Aim of the exercise → Would you please copy each line of the listing that mentions "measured"?

Recorded data →
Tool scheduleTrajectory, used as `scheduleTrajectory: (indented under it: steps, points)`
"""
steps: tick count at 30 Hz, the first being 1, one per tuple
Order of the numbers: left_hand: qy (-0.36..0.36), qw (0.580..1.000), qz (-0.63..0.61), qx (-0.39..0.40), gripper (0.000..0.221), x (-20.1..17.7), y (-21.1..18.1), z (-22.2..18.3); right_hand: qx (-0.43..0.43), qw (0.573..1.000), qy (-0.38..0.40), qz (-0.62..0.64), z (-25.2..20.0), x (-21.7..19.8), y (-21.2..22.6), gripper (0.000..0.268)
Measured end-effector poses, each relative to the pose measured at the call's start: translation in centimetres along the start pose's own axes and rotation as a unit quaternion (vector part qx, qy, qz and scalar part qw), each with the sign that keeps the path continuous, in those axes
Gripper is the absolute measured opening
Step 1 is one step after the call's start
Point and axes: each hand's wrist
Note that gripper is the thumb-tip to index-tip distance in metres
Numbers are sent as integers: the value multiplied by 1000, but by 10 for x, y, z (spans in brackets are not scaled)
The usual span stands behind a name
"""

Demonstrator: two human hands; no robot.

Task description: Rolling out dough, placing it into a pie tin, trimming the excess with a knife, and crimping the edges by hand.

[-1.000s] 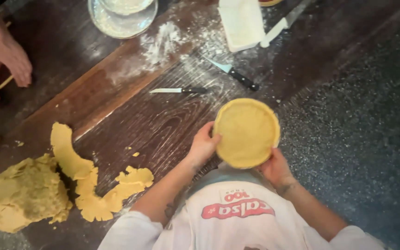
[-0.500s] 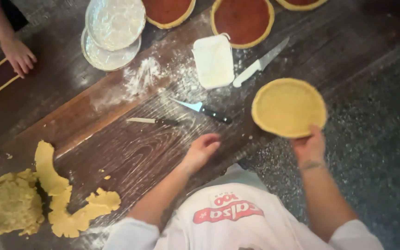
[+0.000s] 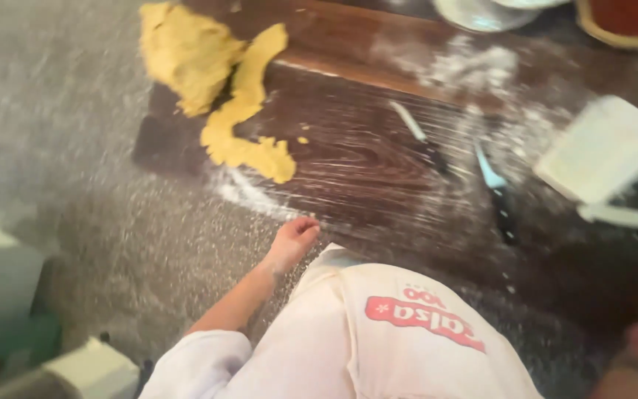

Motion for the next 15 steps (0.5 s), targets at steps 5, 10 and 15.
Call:
scheduleTrajectory:
  steps: [5,10,15]
  points:
    - [-64,998,19,23,33,-60,-10,-12,-70,963,70,-251,-91,291,-50,24]
    - [-117,991,49,41,35,-153,-23,36,-169,784,246,-544,-144,508,-90,34]
    - [-180,976,55,108,32,-260,-52,117,-261,673,307,-620,-117,696,-127,35]
Point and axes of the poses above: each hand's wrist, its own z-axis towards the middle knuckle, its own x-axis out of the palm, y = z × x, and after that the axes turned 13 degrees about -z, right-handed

Exercise response →
Measured end-effector poses, each relative to the pose measured at the call's start: translation in centimetres along the start pose's own axes and rotation as a unit quaternion (vector part qx, qy, qz and scalar part qw), each with the sign that keeps the path continuous, in those axes
Gripper is the absolute measured opening

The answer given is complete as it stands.